● Dataset content
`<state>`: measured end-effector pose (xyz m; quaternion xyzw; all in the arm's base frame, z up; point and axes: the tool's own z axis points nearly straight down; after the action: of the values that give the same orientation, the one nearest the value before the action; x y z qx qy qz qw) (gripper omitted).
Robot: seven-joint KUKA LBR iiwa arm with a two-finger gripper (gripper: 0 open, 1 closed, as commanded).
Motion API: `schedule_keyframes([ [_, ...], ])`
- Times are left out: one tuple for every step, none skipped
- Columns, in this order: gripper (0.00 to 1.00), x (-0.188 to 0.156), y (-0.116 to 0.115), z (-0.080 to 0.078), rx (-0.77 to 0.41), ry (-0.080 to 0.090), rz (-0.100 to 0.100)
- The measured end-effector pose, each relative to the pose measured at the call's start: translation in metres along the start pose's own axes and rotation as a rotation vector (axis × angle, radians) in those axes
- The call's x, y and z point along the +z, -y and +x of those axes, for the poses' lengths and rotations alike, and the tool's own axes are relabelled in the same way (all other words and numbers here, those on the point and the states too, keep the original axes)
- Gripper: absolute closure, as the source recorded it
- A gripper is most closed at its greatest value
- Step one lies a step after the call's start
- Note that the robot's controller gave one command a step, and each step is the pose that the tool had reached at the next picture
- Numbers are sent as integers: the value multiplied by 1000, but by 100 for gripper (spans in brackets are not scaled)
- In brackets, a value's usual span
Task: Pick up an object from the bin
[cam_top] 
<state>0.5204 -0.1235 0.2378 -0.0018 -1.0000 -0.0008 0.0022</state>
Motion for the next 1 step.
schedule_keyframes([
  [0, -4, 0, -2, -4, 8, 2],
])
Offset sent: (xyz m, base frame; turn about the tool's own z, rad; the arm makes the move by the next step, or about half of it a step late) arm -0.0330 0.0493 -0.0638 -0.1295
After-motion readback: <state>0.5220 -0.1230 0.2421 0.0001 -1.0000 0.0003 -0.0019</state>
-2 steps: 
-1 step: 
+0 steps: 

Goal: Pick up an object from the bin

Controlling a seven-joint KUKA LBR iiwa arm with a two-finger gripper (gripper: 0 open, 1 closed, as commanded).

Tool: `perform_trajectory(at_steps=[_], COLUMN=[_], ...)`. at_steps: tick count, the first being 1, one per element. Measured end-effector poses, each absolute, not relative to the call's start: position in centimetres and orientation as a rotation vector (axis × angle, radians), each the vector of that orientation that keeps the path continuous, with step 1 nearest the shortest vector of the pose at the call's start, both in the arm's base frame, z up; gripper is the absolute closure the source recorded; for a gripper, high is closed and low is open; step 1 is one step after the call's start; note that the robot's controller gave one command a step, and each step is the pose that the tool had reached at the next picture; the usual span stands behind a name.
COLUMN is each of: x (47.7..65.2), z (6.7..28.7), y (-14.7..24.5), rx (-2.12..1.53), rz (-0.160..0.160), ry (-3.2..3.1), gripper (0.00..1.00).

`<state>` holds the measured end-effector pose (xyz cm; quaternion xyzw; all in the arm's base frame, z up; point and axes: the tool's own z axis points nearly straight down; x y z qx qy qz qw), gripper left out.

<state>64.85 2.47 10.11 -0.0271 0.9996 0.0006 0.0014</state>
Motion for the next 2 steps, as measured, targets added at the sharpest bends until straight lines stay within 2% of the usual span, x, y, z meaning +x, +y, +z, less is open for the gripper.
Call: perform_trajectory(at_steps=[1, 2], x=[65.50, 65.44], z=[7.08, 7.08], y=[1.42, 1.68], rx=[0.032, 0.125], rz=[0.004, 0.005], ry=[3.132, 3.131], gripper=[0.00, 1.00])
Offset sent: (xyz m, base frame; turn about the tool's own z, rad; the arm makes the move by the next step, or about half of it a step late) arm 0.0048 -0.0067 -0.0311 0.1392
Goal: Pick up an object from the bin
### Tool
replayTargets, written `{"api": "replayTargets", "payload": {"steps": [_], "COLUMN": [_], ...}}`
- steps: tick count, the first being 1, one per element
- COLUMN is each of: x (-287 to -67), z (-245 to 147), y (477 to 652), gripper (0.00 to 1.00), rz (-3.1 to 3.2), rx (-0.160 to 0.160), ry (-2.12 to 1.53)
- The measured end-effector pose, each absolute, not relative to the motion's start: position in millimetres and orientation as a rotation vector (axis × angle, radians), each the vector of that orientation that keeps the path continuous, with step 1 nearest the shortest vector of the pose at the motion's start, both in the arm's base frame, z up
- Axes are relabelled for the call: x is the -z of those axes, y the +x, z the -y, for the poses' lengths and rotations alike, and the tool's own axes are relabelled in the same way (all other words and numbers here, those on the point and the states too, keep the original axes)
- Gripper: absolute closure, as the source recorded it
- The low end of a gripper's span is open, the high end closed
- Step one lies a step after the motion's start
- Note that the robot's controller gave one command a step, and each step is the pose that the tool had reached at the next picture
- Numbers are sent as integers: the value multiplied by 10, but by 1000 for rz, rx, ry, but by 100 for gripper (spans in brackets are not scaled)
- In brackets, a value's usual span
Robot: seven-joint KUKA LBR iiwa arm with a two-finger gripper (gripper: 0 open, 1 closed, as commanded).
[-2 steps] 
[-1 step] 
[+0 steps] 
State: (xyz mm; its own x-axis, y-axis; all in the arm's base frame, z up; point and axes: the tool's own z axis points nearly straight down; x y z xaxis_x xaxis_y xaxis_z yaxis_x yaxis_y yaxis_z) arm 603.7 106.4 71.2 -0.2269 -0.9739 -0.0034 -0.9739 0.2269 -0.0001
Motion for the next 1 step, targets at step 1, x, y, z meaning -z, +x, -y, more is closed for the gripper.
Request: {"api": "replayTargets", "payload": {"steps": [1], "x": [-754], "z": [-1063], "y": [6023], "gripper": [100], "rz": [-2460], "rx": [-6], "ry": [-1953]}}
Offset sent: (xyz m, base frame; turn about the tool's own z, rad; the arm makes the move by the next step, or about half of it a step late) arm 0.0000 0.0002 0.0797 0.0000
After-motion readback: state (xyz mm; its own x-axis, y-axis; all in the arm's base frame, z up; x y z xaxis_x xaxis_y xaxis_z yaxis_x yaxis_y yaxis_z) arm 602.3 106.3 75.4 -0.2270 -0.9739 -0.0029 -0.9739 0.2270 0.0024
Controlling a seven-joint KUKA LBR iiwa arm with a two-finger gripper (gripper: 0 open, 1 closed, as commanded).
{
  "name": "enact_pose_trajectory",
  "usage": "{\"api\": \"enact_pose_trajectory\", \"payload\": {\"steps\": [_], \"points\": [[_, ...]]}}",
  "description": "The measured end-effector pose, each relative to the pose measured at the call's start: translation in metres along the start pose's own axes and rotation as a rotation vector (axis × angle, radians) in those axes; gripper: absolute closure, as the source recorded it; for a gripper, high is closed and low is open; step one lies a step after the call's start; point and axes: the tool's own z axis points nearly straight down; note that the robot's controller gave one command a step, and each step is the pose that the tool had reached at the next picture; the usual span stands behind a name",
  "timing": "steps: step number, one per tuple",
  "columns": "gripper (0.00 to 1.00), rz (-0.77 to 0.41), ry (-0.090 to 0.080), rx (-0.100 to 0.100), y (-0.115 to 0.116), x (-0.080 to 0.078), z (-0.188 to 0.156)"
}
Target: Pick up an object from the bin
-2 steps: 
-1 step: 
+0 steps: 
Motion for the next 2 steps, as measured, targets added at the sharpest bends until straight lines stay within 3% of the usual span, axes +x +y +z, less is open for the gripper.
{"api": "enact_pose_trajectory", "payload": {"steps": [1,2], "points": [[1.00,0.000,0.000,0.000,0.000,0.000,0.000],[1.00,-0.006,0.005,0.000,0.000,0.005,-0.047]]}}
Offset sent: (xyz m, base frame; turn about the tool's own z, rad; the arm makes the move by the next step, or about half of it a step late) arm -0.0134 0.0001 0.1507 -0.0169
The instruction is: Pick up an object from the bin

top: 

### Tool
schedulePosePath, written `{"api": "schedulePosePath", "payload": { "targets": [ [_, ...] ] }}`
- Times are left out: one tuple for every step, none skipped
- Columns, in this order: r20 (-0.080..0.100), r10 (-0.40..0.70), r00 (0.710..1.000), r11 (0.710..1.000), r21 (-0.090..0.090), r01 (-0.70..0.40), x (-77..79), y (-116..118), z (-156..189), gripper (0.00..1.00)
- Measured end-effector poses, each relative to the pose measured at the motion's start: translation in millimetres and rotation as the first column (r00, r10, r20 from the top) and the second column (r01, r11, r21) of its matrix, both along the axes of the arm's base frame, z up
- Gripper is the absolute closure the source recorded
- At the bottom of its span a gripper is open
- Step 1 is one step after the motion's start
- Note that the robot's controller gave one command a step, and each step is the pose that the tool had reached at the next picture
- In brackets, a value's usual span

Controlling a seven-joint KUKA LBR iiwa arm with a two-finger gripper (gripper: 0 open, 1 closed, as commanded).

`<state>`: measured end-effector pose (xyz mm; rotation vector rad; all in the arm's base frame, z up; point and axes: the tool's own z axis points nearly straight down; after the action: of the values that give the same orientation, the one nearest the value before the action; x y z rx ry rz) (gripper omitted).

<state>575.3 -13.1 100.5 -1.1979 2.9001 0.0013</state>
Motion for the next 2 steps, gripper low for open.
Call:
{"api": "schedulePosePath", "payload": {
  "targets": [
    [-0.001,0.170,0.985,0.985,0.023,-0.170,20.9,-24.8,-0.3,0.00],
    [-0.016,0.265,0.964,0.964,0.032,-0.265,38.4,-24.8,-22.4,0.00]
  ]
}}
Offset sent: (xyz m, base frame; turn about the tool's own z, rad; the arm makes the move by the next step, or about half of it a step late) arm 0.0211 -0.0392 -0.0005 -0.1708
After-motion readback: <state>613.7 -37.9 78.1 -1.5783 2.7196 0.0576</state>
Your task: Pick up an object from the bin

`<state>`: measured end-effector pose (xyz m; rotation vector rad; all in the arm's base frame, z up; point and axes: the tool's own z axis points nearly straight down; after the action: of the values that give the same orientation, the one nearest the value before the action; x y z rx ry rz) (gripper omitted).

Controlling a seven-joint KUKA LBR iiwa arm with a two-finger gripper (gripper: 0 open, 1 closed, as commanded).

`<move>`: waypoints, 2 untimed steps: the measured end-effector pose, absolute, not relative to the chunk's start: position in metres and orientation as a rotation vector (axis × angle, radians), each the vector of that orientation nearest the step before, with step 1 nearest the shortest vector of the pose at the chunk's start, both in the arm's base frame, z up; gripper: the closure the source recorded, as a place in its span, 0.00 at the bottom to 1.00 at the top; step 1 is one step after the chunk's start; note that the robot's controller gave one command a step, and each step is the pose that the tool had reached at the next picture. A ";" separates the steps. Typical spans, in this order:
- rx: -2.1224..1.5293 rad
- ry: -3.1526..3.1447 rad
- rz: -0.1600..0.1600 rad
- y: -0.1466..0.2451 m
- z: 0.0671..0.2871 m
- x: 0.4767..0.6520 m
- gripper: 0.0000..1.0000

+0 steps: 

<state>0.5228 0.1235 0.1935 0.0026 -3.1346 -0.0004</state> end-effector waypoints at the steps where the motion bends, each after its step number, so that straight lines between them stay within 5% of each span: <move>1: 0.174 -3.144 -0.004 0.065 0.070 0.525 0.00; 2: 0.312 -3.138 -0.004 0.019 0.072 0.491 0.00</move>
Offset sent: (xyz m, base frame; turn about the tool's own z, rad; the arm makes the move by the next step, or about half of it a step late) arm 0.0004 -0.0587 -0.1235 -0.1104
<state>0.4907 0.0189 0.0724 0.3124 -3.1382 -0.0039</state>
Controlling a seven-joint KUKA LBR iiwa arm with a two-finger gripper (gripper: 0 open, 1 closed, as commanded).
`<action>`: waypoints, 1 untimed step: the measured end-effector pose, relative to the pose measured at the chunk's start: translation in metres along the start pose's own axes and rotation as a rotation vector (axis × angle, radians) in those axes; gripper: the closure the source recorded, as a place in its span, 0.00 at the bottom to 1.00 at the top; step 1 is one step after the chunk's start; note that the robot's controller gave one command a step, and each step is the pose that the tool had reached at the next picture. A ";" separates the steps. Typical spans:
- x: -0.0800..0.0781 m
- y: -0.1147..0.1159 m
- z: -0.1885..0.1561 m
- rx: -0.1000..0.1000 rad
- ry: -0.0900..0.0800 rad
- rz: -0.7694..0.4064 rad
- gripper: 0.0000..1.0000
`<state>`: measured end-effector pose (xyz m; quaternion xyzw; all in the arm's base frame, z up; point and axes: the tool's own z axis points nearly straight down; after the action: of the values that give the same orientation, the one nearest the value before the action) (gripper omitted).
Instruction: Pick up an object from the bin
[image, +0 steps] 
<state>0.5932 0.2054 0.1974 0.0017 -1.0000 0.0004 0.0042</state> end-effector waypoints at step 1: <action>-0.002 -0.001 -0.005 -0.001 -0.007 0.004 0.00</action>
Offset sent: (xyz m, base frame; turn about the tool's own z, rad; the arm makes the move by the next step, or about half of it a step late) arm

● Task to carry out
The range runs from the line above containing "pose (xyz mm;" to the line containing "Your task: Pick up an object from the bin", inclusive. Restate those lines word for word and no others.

● Solution below
`<state>`: measured end-effector pose (xyz mm; rotation vector rad; all in the arm's base frame, z up; point and axes: the tool's own z axis points nearly straight down; after the action: of the values that give the same orientation, the one nearest the value before the action; x y z rx ry rz) (gripper omitted).

<state>575.3 -13.1 100.5 -1.1979 2.9001 0.0013</state>
Motion for the next 2 steps, gripper low for open.
Call:
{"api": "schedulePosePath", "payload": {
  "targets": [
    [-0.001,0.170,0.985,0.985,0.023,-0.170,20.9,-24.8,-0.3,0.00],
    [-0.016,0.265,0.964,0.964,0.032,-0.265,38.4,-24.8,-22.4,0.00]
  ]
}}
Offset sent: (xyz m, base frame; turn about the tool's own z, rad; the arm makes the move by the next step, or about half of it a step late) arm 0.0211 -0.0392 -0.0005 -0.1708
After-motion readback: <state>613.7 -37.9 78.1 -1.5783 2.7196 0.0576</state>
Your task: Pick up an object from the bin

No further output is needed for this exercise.